(Records from a dataset)
- - -

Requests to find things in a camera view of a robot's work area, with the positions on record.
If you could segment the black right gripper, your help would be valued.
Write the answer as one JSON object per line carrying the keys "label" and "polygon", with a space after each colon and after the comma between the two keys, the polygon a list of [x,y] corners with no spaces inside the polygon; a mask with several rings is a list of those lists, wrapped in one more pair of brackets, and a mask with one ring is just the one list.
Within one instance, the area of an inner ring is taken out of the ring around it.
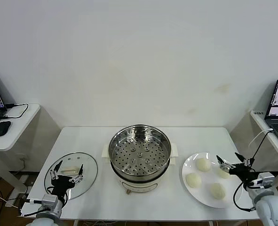
{"label": "black right gripper", "polygon": [[251,181],[258,178],[259,172],[255,172],[253,169],[251,169],[250,166],[253,165],[254,159],[246,159],[244,156],[240,155],[239,153],[235,153],[237,158],[243,163],[243,164],[230,164],[224,159],[222,159],[220,156],[216,155],[216,158],[218,160],[219,168],[229,173],[230,175],[236,175],[243,183],[243,186],[247,186],[251,183]]}

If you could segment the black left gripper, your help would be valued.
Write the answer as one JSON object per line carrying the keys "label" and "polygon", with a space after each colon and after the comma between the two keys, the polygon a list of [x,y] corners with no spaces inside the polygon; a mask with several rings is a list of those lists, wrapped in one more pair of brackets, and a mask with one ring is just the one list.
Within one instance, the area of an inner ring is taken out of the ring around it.
{"label": "black left gripper", "polygon": [[62,162],[62,160],[59,161],[59,163],[49,171],[51,176],[51,185],[53,186],[51,194],[53,195],[65,195],[68,189],[74,188],[75,183],[79,183],[83,179],[83,164],[79,169],[78,175],[73,178],[63,175],[58,176],[57,173],[61,167]]}

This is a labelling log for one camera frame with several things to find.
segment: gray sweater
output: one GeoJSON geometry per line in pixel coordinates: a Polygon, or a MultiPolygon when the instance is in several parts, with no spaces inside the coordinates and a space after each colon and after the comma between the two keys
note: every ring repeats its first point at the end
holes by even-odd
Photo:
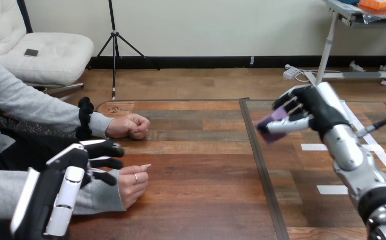
{"type": "MultiPolygon", "coordinates": [[[[28,121],[47,124],[58,130],[72,133],[80,125],[79,108],[43,94],[27,86],[0,65],[0,109],[28,121]]],[[[105,138],[104,132],[111,118],[93,113],[90,128],[93,135],[105,138]]],[[[0,152],[14,140],[0,133],[0,152]]],[[[116,178],[119,171],[110,172],[116,178]]],[[[0,219],[11,219],[22,192],[27,172],[0,170],[0,219]]],[[[123,211],[118,185],[108,186],[93,180],[78,195],[74,214],[96,214],[105,211],[123,211]]]]}

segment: tufted cushion
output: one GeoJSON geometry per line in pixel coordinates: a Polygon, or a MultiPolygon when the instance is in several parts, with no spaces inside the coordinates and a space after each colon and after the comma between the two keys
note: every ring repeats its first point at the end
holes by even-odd
{"type": "Polygon", "coordinates": [[[10,51],[26,34],[16,0],[0,0],[0,55],[10,51]]]}
{"type": "Polygon", "coordinates": [[[93,42],[86,36],[34,32],[0,55],[0,63],[26,83],[63,86],[82,75],[92,53],[93,42]],[[26,49],[38,50],[38,56],[24,56],[26,49]]]}

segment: person
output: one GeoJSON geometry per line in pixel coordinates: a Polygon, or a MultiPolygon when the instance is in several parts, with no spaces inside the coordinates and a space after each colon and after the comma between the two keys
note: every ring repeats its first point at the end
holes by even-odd
{"type": "MultiPolygon", "coordinates": [[[[27,86],[1,65],[0,110],[66,133],[73,133],[80,126],[78,107],[27,86]]],[[[148,119],[137,114],[113,119],[93,112],[89,128],[92,137],[143,139],[149,124],[148,119]]],[[[77,139],[0,128],[0,220],[12,218],[27,178],[27,168],[44,167],[48,159],[74,142],[77,139]]],[[[125,211],[148,185],[148,174],[141,166],[114,169],[109,173],[117,178],[117,185],[93,180],[79,192],[74,215],[125,211]]]]}

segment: purple object
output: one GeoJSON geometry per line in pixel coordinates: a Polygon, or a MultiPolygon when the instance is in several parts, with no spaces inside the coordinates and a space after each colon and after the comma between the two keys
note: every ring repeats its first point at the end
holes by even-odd
{"type": "Polygon", "coordinates": [[[274,133],[274,134],[270,134],[270,133],[266,133],[266,132],[263,132],[263,130],[266,129],[266,125],[270,122],[273,122],[273,121],[279,121],[279,120],[282,120],[284,119],[285,117],[288,116],[288,113],[285,111],[285,109],[281,106],[279,108],[277,108],[273,113],[271,113],[270,115],[262,118],[262,120],[260,120],[255,128],[259,131],[260,135],[263,137],[263,139],[265,140],[265,142],[267,144],[271,144],[285,136],[287,136],[288,134],[287,133],[274,133]]]}

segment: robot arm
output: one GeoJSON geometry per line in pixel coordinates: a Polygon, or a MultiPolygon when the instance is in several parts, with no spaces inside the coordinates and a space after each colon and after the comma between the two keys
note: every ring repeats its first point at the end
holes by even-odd
{"type": "Polygon", "coordinates": [[[353,131],[343,104],[329,83],[302,85],[283,94],[274,109],[284,108],[288,117],[258,130],[279,134],[312,128],[319,133],[334,159],[334,171],[349,190],[349,197],[368,229],[368,239],[386,240],[386,174],[373,155],[363,148],[353,131]]]}
{"type": "Polygon", "coordinates": [[[79,190],[92,179],[115,185],[116,179],[98,167],[122,168],[123,150],[112,141],[82,141],[47,161],[47,169],[29,169],[13,214],[10,230],[15,240],[62,239],[79,190]]]}

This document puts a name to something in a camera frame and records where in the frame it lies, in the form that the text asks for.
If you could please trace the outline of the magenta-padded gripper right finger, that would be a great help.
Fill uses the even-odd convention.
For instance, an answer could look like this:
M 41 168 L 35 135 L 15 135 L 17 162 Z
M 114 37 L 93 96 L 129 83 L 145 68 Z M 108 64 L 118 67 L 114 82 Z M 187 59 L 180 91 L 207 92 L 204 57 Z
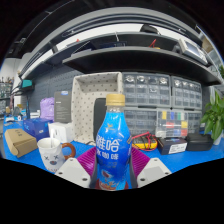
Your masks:
M 159 158 L 149 158 L 135 148 L 131 152 L 129 172 L 133 188 L 146 186 L 171 174 L 171 171 Z

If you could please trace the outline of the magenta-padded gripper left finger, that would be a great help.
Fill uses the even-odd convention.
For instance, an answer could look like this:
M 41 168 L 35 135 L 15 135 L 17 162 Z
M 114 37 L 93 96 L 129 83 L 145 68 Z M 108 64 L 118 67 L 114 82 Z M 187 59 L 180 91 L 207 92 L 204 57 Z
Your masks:
M 87 150 L 78 158 L 69 158 L 55 175 L 78 186 L 94 188 L 97 181 L 96 148 Z

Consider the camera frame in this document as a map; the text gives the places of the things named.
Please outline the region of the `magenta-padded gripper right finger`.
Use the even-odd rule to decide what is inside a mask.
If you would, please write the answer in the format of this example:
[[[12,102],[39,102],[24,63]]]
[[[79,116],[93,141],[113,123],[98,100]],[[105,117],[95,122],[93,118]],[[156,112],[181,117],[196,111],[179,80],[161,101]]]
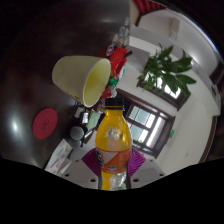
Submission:
[[[153,159],[146,159],[135,149],[132,150],[128,161],[127,174],[131,189],[143,187],[165,176],[165,173]]]

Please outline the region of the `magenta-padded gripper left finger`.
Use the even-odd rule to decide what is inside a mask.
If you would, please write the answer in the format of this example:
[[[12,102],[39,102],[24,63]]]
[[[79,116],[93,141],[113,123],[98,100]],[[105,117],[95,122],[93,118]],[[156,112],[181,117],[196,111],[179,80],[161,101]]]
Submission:
[[[83,188],[101,187],[101,168],[96,149],[91,149],[81,159],[72,161],[62,174],[62,178]]]

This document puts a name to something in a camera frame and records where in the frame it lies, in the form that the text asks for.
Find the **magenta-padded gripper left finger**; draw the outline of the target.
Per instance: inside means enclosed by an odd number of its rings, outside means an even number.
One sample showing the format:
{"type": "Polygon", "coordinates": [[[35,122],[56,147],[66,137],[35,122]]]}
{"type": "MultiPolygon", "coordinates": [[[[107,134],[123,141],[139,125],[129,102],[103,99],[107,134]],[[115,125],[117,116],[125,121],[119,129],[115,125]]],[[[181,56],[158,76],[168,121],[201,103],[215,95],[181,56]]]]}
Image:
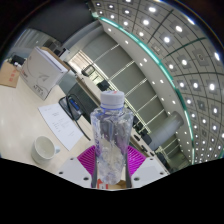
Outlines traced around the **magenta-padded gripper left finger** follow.
{"type": "Polygon", "coordinates": [[[67,159],[56,174],[81,187],[95,188],[97,185],[95,147],[91,146],[78,157],[70,157],[67,159]]]}

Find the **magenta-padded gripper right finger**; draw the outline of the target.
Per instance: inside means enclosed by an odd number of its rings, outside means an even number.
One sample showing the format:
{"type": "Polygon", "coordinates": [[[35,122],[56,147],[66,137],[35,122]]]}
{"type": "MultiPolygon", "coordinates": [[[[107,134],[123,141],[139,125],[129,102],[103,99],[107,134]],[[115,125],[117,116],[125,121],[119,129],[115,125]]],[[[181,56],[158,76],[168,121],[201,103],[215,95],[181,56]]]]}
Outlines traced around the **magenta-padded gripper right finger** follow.
{"type": "Polygon", "coordinates": [[[126,186],[140,188],[168,175],[168,171],[154,157],[146,157],[129,146],[126,155],[126,186]]]}

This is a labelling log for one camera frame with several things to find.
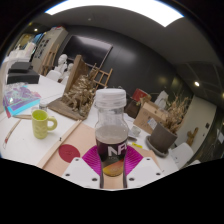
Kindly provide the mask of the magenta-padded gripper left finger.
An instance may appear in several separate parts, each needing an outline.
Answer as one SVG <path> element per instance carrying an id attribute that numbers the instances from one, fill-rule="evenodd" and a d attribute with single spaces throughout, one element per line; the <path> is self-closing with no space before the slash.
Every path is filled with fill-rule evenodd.
<path id="1" fill-rule="evenodd" d="M 84 188 L 102 188 L 103 172 L 97 147 L 90 148 L 81 158 L 75 157 L 62 177 Z"/>

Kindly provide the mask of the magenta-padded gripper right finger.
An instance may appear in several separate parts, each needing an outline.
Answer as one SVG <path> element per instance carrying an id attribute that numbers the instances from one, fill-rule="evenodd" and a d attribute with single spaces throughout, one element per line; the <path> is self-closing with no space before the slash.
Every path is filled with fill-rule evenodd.
<path id="1" fill-rule="evenodd" d="M 128 146 L 124 159 L 123 186 L 127 189 L 143 187 L 163 177 L 152 156 L 144 157 Z"/>

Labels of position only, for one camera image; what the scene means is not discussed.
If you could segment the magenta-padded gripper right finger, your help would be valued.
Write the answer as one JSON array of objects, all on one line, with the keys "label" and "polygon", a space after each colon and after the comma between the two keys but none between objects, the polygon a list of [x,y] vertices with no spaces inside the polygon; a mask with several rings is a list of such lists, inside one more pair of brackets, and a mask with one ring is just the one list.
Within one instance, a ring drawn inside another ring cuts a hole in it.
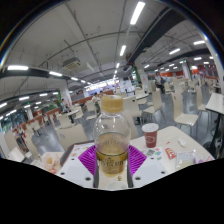
[{"label": "magenta-padded gripper right finger", "polygon": [[127,183],[129,188],[140,188],[168,175],[168,171],[155,156],[147,156],[129,146]]}]

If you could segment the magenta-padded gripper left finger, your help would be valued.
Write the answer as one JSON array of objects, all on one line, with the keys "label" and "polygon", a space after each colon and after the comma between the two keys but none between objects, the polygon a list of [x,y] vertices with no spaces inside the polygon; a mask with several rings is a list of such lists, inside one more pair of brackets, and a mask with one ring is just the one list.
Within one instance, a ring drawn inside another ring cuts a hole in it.
[{"label": "magenta-padded gripper left finger", "polygon": [[57,176],[84,188],[97,188],[99,172],[95,146],[75,145]]}]

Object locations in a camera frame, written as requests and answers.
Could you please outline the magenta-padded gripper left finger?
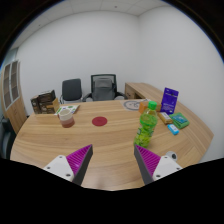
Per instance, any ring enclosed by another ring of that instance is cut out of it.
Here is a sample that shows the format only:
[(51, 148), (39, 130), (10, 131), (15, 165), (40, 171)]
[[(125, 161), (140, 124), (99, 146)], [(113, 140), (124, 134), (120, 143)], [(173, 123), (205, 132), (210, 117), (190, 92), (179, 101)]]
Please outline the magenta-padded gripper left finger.
[(67, 156), (57, 156), (44, 170), (80, 186), (92, 155), (93, 146), (87, 145)]

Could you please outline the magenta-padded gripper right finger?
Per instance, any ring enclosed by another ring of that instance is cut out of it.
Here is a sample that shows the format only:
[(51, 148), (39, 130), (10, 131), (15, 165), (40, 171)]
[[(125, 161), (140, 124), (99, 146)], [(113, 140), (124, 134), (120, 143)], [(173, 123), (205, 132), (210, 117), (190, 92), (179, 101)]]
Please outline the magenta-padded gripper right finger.
[(172, 151), (159, 156), (146, 148), (135, 145), (134, 156), (145, 185), (182, 169), (177, 163), (177, 154)]

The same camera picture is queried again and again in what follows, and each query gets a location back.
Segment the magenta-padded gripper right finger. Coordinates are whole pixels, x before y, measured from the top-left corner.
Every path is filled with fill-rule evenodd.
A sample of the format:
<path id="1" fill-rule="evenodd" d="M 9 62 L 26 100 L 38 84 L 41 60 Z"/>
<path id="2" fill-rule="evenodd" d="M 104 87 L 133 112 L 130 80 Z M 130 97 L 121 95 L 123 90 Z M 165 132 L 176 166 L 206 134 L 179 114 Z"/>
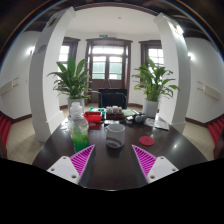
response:
<path id="1" fill-rule="evenodd" d="M 132 148 L 140 170 L 148 184 L 178 171 L 178 168 L 165 156 L 156 157 L 136 145 L 133 145 Z"/>

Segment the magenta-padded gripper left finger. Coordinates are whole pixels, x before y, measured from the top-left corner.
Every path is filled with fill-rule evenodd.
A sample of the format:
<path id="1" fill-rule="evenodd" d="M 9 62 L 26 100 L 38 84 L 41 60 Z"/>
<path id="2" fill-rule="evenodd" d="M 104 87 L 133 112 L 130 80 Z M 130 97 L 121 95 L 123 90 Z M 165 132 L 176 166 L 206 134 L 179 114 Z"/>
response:
<path id="1" fill-rule="evenodd" d="M 48 172 L 86 187 L 95 155 L 95 145 L 90 145 L 70 157 L 62 156 L 48 169 Z"/>

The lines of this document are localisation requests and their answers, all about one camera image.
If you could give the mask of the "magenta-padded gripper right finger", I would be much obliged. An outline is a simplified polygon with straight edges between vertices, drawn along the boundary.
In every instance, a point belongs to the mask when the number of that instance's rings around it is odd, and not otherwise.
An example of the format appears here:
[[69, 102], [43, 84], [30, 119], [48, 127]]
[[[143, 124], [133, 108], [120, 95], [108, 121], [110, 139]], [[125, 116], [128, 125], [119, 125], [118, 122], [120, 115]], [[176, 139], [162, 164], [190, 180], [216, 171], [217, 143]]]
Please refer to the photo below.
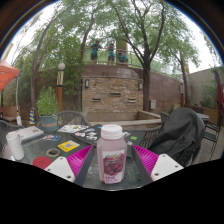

- - -

**ACTION ITEM**
Tell how many lines in the data contain the word "document", answering with that number and no other text.

**ANSWER TO THE PROBLEM**
4